Indications for: MOUNJARO

As an adjunct to diet and exercise to improve glycemic control in adults with type 2 diabetes mellitus.

Limitations of Use:

Not studied in those with a history of pancreatitis. Not for treating type 1 diabetes mellitus.

Adult Dosage:

Give by SC inj in abdomen, thigh, or upper arm; rotate inj sites. Initially 2.5mg once weekly; after 4 weeks, increase to 5mg once weekly. If additional control is needed, increase in 2.5mg increments after ≥4 weeks on the current dose; max 15mg once weekly.

Children Dosage:

<18yrs: not established.

MOUNJARO Contraindications:

History (personal or family) of medullary thyroid carcinoma. Multiple endocrine neoplasia syndrome type 2.

Boxed Warning:

Risk of thyroid C-cell tumors.

MOUNJARO Warnings/Precautions:

Risk of thyroid C-cell tumors (including medullary thyroid carcinoma); inform patients of potential risk and symptoms. History of pancreatitis: not studied. Monitor for pancreatitis; discontinue if suspected. Severe GI disease, including severe gastroparesis: not recommended. History of diabetic retinopathy; monitor for progression. History of anaphylaxis or angioedema with other GLP-1 receptor agonist. Discontinue if hypersensitivity reactions occur. Perform gallbladder studies and clinical follow-up if cholelithiasis or cholecystitis are suspected.
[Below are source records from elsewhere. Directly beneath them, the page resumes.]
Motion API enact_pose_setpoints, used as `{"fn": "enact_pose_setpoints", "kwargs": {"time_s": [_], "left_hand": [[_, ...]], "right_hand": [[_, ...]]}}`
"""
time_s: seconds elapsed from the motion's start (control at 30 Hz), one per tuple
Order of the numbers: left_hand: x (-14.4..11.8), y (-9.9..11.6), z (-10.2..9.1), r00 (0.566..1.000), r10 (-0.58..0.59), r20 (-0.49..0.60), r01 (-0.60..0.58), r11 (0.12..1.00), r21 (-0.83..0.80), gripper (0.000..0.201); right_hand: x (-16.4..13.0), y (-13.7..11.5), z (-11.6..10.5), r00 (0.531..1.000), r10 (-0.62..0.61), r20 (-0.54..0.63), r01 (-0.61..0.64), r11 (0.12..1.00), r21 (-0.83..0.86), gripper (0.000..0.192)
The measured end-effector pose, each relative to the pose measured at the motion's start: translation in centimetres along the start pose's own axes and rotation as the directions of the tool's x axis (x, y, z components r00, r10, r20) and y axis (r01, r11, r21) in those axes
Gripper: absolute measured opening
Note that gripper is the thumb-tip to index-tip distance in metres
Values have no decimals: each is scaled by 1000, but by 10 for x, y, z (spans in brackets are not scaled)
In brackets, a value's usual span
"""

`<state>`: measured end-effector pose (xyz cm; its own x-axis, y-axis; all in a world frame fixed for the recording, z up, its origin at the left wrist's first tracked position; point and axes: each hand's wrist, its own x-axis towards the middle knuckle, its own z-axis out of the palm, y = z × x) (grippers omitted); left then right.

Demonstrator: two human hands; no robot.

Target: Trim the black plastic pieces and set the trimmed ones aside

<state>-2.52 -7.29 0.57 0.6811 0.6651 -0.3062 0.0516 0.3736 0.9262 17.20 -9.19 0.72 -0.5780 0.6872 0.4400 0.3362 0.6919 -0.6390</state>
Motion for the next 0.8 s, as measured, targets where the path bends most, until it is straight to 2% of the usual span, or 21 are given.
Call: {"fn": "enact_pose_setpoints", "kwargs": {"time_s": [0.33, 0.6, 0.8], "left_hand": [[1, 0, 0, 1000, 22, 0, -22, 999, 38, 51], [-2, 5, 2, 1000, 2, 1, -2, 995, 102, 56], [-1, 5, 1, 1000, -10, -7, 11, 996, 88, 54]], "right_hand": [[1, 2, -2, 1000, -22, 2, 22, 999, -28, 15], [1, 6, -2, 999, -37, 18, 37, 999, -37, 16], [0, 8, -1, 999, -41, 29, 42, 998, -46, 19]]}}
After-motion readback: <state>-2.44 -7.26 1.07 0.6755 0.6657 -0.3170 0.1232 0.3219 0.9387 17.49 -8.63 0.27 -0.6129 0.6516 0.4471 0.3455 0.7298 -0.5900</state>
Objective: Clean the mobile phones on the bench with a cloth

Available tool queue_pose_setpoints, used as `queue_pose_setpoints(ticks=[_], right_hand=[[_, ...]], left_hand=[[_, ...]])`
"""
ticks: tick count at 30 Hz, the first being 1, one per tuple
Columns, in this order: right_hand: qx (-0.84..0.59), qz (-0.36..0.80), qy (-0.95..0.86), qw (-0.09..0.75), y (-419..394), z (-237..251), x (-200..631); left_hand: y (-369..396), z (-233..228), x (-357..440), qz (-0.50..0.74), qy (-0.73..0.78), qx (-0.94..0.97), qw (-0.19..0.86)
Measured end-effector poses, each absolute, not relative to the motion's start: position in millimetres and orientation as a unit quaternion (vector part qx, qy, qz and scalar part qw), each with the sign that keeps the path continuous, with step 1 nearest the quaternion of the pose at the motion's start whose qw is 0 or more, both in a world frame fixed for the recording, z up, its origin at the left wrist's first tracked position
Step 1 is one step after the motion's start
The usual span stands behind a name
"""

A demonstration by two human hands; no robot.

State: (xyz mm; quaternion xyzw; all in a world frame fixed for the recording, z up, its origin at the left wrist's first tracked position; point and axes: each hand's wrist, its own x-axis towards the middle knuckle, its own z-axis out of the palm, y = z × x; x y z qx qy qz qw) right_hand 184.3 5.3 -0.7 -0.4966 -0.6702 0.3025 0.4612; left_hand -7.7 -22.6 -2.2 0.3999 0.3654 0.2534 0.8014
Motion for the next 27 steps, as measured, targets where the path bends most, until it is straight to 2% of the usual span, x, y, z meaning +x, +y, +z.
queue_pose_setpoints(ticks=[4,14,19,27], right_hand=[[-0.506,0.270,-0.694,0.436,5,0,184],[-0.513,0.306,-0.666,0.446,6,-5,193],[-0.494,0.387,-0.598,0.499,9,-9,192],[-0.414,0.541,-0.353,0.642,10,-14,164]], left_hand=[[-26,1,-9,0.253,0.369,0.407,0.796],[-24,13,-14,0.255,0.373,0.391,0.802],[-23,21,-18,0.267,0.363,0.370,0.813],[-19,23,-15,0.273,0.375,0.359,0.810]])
Monitor renal function when initiating or escalating dose, and in renally-impaired patients reporting severe GI reactions. Pregnancy. Nursing mothers.

MOUNJARO Classification:

Glucose-dependent insulinotropic polypeptide (GIP) receptor + glucagon-like peptide-1 (GLP-1) receptor agonist.

MOUNJARO Interactions:

Concomitant insulin: administer as separate injections not adjacent to each other. Increased risk of hypoglycemia with concomitant insulin secretagogues (eg, sulfonylureas) or insulin; consider reducing dose of these. May affect absorption of concomitant oral drugs (delayed gastric emptying); caution. Monitor drugs with narrow therapeutic index (eg, warfarin). Advise patients using oral hormonal contraceptives to switch to a non-oral contraceptive method or add a barrier method of contraception for 4 weeks after initiation and for 4 weeks after each dose escalation.

Adverse Reactions:

Nausea, diarrhea, decreased appetite, vomiting, constipation, dyspepsia, abdominal pain; acute pancreatitis, hypersensitivity reactions, inj site reactions, acute kidney injury, acute gallbladder disease.